Retype every entry below without altering anything.

[[ Provided data open ]]

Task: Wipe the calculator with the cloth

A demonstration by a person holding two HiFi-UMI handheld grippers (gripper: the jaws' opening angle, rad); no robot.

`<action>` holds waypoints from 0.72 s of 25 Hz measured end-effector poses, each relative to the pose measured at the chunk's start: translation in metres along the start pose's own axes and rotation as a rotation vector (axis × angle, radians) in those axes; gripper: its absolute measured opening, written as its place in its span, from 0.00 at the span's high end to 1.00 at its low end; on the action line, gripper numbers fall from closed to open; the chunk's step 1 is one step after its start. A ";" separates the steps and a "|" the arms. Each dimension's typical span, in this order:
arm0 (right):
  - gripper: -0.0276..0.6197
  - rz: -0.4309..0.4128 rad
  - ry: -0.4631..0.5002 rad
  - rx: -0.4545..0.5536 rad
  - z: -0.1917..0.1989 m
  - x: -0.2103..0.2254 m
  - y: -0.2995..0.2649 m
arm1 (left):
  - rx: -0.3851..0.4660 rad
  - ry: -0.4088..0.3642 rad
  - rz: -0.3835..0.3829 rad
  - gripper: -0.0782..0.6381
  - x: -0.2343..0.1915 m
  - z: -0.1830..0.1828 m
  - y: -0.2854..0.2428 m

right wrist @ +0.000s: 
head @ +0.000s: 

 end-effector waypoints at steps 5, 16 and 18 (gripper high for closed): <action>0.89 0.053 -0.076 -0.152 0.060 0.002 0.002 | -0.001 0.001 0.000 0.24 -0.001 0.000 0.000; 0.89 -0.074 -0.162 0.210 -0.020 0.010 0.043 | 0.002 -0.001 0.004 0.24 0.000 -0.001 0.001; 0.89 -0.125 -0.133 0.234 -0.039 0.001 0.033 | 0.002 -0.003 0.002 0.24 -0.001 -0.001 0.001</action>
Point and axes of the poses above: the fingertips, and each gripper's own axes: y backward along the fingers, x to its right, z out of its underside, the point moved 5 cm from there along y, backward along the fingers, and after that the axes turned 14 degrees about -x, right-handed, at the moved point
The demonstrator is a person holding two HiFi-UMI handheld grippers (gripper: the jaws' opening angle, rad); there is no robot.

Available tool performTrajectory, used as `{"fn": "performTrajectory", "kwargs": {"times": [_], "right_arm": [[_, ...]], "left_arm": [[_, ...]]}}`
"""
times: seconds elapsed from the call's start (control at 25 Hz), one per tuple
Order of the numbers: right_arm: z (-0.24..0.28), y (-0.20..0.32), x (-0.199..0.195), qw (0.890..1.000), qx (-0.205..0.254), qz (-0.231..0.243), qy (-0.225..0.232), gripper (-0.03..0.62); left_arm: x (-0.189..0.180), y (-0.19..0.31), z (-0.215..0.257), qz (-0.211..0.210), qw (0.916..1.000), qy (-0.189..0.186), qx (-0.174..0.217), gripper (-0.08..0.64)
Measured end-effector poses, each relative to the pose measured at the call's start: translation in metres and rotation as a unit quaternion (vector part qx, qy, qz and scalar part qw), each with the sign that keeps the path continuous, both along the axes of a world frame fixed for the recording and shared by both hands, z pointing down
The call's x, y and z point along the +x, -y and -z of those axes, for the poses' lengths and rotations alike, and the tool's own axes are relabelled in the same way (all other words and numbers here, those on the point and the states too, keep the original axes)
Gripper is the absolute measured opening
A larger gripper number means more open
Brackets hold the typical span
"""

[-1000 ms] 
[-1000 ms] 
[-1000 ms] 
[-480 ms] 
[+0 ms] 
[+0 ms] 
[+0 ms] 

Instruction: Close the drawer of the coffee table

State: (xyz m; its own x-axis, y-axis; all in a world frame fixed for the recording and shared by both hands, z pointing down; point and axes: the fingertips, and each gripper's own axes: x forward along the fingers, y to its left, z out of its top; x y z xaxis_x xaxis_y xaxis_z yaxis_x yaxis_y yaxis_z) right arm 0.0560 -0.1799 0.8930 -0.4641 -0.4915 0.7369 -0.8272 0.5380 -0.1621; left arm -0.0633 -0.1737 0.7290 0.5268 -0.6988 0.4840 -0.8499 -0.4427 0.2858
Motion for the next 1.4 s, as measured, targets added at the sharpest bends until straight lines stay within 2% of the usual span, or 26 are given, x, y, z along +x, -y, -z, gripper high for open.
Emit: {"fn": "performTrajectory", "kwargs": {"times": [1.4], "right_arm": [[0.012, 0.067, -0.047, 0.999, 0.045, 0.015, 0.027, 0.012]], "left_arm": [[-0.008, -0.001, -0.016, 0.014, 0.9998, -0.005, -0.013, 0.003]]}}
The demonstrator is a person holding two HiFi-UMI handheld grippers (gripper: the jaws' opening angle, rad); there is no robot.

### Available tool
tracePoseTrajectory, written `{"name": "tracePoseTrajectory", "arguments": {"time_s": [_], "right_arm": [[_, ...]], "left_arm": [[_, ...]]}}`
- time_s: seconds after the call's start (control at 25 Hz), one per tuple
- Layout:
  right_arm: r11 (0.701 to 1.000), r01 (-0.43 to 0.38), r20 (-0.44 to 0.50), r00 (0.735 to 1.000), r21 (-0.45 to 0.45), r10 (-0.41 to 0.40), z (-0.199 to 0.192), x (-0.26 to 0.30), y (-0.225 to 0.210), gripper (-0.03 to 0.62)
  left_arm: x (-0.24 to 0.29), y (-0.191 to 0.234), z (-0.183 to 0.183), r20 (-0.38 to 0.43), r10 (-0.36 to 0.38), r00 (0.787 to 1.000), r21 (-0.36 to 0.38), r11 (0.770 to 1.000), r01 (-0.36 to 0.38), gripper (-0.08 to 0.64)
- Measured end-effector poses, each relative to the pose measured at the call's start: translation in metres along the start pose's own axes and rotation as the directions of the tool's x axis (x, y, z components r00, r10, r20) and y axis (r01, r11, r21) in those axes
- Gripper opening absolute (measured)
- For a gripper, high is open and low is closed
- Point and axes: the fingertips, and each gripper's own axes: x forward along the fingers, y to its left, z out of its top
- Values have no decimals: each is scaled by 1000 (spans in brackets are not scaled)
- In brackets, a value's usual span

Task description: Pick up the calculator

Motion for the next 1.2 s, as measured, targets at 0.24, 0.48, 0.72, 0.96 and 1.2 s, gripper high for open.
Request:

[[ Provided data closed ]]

Result of this task:
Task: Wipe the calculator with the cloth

A demonstration by a person holding two HiFi-UMI handheld grippers (gripper: the jaws' opening angle, rad); no robot.

`<action>` holds waypoints from 0.72 s of 25 Hz measured end-effector poses, each relative to the pose measured at the chunk's start: translation in metres along the start pose's own axes and rotation as a rotation vector (axis × angle, radians) in those axes; gripper: its absolute measured opening, written as its place in its span, from 0.00 at the span's high end to 1.00 at its low end; on the action line, gripper numbers fall from closed to open; the chunk's step 1 is one step after its start. A ";" separates the steps and a "|" the arms. Each dimension's typical span, in this order:
arm0 (right):
  - gripper: -0.0276..0.6197
  - rz: -0.4309..0.4128 rad
  - ry: -0.4631..0.5002 rad
  - rx: -0.4545..0.5536 rad
  - z: -0.1917..0.1989 m
  - x: -0.2103..0.2254 m
  - y: -0.2995..0.2649 m
arm1 (left):
  - rx: -0.3851..0.4660 rad
  - ry: -0.4088..0.3642 rad
  - rz: -0.3835..0.3829 rad
  - gripper: -0.0782..0.6381
  - x: -0.2343..0.1915 m
  - z: -0.1830..0.1828 m
  - y: -0.2854..0.2428 m

right wrist @ +0.000s: 
head @ +0.000s: 

 end-effector waypoints at steps 5, 16 and 18 (gripper high for closed): <action>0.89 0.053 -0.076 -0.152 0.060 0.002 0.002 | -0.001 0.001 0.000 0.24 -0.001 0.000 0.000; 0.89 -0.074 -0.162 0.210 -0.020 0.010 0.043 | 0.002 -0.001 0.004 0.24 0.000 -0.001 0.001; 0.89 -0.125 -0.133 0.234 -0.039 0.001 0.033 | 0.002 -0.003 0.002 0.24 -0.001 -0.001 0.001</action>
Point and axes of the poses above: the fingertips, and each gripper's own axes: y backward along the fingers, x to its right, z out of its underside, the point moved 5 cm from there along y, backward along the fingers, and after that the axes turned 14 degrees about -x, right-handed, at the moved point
The demonstrator is a person holding two HiFi-UMI handheld grippers (gripper: the jaws' opening angle, rad); there is no robot.

Available tool performTrajectory, used as `{"fn": "performTrajectory", "kwargs": {"times": [_], "right_arm": [[_, ...]], "left_arm": [[_, ...]]}}`
"""
times: seconds elapsed from the call's start (control at 25 Hz), one per tuple
Order of the numbers: right_arm: z (-0.24..0.28), y (-0.20..0.32), x (-0.199..0.195), qw (0.890..1.000), qx (-0.205..0.254), qz (-0.231..0.243), qy (-0.225..0.232), gripper (-0.03..0.62); left_arm: x (-0.189..0.180), y (-0.19..0.31), z (-0.215..0.257), qz (-0.211..0.210), qw (0.916..1.000), qy (-0.189..0.186), qx (-0.174..0.217), gripper (-0.08..0.64)
Measured end-effector poses, each relative to the pose measured at the call's start: translation in metres and rotation as a unit quaternion (vector part qx, qy, qz and scalar part qw), each with the sign that keeps the path continuous, both along the axes of a world frame fixed for the recording and shared by both hands, z pointing down
The call's x, y and z point along the +x, -y and -z of those axes, for the poses' lengths and rotations alike, and the tool's own axes are relabelled in the same way (all other words and numbers here, those on the point and the states too, keep the original axes)
Gripper is the absolute measured opening
A larger gripper number means more open
Brackets hold the typical span
"""

[-1000 ms] 
[-1000 ms] 
[-1000 ms] 
[-480 ms] 
[+0 ms] 
[+0 ms] 
[+0 ms] 

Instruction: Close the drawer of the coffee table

State: (xyz m; its own x-axis, y-axis; all in a world frame fixed for the recording and shared by both hands, z pointing down; point and axes: the fingertips, and each gripper's own axes: x forward along the fingers, y to its left, z out of its top; x y z xaxis_x xaxis_y xaxis_z yaxis_x yaxis_y yaxis_z) right arm 0.0560 -0.1799 0.8930 -0.4641 -0.4915 0.7369 -0.8272 0.5380 -0.1621; left arm -0.0633 -0.1737 0.7290 0.5268 -0.6988 0.4840 -0.8499 -0.4427 0.2858
Motion for the next 1.4 s, as measured, targets added at the sharpest bends until straight lines stay within 2% of the usual span, or 26 are given, x, y, z along +x, -y, -z, gripper high for open.
Emit: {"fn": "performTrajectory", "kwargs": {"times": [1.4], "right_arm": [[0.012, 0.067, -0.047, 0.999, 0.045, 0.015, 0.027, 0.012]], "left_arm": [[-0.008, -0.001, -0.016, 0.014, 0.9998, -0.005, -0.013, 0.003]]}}
The demonstrator is a person holding two HiFi-UMI handheld grippers (gripper: the jaws' opening angle, rad); there is no robot.

### Available tool
tracePoseTrajectory, written `{"name": "tracePoseTrajectory", "arguments": {"time_s": [_], "right_arm": [[_, ...]], "left_arm": [[_, ...]]}}`
- time_s: seconds after the call's start (control at 25 Hz), one per tuple
- Layout:
  right_arm: r11 (0.701 to 1.000), r01 (-0.43 to 0.38), r20 (-0.44 to 0.50), r00 (0.735 to 1.000), r21 (-0.45 to 0.45), r10 (-0.41 to 0.40), z (-0.199 to 0.192), x (-0.26 to 0.30), y (-0.225 to 0.210), gripper (-0.03 to 0.62)
  left_arm: x (-0.24 to 0.29), y (-0.191 to 0.234), z (-0.183 to 0.183), r20 (-0.38 to 0.43), r10 (-0.36 to 0.38), r00 (0.787 to 1.000), r21 (-0.36 to 0.38), r11 (0.770 to 1.000), r01 (-0.36 to 0.38), gripper (-0.08 to 0.64)
- Measured end-effector poses, each relative to the pose measured at the call's start: translation in metres along the start pose's own axes and rotation as the directions of the tool's x axis (x, y, z components r00, r10, r20) and y axis (r01, r11, r21) in those axes
- Gripper opening absolute (measured)
- For a gripper, high is open and low is closed
- Point and axes: the fingertips, and each gripper's own axes: x forward along the fingers, y to its left, z out of its top
- Values have no decimals: each is scaled by 1000 (spans in brackets are not scaled)
- In brackets, a value's usual span

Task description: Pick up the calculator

Motion for the next 1.2 s, as measured, targets at 0.24, 0.48, 0.72, 0.96 and 1.2 s, gripper high for open.
Request:

The submitted answer is complete.